__TASK GOAL__.
A precise copy of the data is required, with every picture left out.

__DATA BLOCK__.
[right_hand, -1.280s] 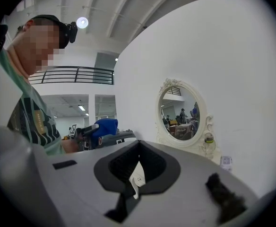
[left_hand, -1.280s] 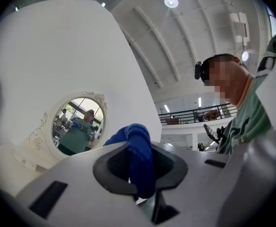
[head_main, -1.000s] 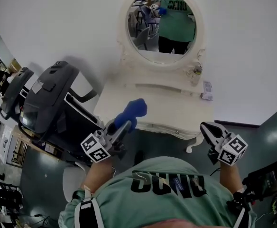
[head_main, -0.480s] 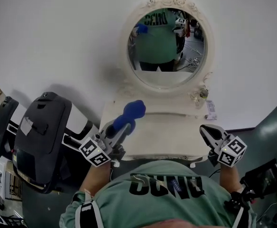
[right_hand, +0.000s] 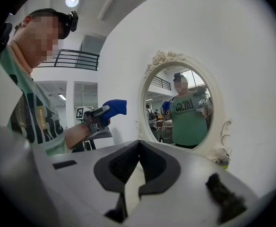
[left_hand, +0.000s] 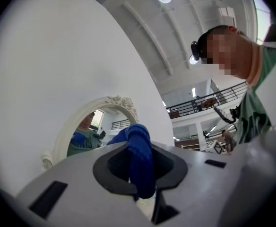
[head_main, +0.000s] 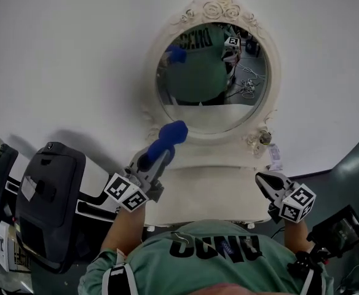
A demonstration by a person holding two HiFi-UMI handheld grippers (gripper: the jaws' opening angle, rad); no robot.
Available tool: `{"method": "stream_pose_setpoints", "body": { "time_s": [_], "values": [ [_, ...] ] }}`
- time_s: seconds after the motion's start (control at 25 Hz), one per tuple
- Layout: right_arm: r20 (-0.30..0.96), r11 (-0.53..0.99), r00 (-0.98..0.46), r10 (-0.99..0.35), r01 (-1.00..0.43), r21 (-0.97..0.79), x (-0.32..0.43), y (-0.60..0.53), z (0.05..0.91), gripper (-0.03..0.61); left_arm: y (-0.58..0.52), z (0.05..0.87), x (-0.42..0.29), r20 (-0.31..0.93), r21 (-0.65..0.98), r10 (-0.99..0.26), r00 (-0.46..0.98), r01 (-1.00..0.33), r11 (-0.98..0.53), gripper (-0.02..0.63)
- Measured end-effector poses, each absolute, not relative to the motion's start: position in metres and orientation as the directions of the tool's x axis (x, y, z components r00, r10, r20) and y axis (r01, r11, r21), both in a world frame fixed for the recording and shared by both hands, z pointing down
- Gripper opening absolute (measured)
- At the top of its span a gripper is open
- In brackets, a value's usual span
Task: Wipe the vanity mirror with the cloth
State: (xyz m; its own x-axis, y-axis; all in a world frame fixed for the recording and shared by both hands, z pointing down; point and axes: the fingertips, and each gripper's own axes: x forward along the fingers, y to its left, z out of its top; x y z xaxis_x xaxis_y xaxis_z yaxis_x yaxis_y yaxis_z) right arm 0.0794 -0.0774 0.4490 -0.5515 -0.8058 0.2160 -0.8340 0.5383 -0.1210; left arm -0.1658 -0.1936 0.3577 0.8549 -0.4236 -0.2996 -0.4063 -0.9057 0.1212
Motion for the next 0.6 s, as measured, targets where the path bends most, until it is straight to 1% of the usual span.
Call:
{"method": "stream_pose_setpoints", "body": {
  "time_s": [0.16,0.28,0.36,0.48,0.6],
  "values": [
    [0.189,0.582,-0.592,-0.784,-0.806,-0.107,0.135,-0.094,0.450,0.011,-0.239,0.324,-0.136,-0.277,0.026,-0.598,0.752,-0.617,-0.787,0.063],
    [0.172,0.614,-0.618,-0.767,-0.785,-0.083,0.184,-0.104,0.441,0.012,-0.266,0.284,-0.115,-0.289,-0.058,-0.725,0.626,-0.767,-0.639,0.063],
    [0.142,0.619,-0.623,-0.769,-0.782,-0.076,0.217,-0.109,0.432,0.012,-0.283,0.261,-0.101,-0.285,-0.126,-0.797,0.532,-0.845,-0.519,0.063],
    [0.119,0.607,-0.613,-0.781,-0.790,-0.084,0.256,-0.118,0.427,0.012,-0.309,0.233,-0.078,-0.276,-0.231,-0.875,0.398,-0.911,-0.342,0.063],
    [0.114,0.594,-0.600,-0.792,-0.800,-0.083,0.276,-0.123,0.430,0.011,-0.334,0.210,-0.057,-0.286,-0.315,-0.904,0.318,-0.922,-0.225,0.063]
  ]
}}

__RESPONSE__.
[right_hand, -1.280s] 
[left_hand, -1.280s] 
[head_main, -1.000s] 
[head_main, -0.480s] 
[right_hand, +0.000s] 
[left_hand, +0.000s] 
[head_main, +0.000s] 
A demonstration by a person holding two HiFi-UMI handheld grippers (gripper: the jaws' opening angle, rad); no robot.
Available tool: `{"method": "stream_pose_setpoints", "body": { "time_s": [_], "values": [ [_, ...] ] }}`
- time_s: seconds after the motion's start (control at 25 Hz), one per tuple
- Layout: right_arm: r20 (-0.30..0.96), r11 (-0.53..0.99), r00 (-0.98..0.46), r10 (-0.99..0.35), r01 (-1.00..0.43), r21 (-0.97..0.79), x (-0.32..0.43), y (-0.60..0.53), z (0.05..0.91), gripper (-0.03..0.61); left_arm: y (-0.58..0.52), z (0.05..0.87), x (-0.42..0.29), r20 (-0.31..0.93), r21 (-0.65..0.98), r10 (-0.99..0.26), r00 (-0.46..0.98), r01 (-1.00..0.33), r11 (-0.98..0.53), gripper (-0.02..0.63)
- Measured end-effector poses, each absolute, not relative to the motion's start: position in metres and orientation as the directions of the tool's x axis (x, y, z components r00, r10, r20) and y axis (r01, r11, r21), both in a world frame fixed for the recording and shared by both hands, z pointing down
- Gripper opening absolute (measured)
- At the top of its span a gripper is open
- In brackets, a value's usual span
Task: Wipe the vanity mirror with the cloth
State: (xyz m; its own x-axis, y-axis; all in a world frame fixed for the recording and shared by both hands, z pointing down; point and axes: the fingertips, and each gripper's own axes: x forward along the fingers, y to its left, z out of its top; x y z xaxis_x xaxis_y xaxis_z yaxis_x yaxis_y yaxis_z) right arm 0.0794 -0.0774 0.4490 -0.5515 -0.8058 0.2160 -0.8340 0.5383 -0.1210; left arm -0.1658 -0.1936 0.3577 0.8549 -0.4236 -0.2996 -0.4063 -0.9057 0.1212
Motion for the next 0.6 s, as measured, targets where the path bends most, until it is straight to 1% of the usual span.
Call:
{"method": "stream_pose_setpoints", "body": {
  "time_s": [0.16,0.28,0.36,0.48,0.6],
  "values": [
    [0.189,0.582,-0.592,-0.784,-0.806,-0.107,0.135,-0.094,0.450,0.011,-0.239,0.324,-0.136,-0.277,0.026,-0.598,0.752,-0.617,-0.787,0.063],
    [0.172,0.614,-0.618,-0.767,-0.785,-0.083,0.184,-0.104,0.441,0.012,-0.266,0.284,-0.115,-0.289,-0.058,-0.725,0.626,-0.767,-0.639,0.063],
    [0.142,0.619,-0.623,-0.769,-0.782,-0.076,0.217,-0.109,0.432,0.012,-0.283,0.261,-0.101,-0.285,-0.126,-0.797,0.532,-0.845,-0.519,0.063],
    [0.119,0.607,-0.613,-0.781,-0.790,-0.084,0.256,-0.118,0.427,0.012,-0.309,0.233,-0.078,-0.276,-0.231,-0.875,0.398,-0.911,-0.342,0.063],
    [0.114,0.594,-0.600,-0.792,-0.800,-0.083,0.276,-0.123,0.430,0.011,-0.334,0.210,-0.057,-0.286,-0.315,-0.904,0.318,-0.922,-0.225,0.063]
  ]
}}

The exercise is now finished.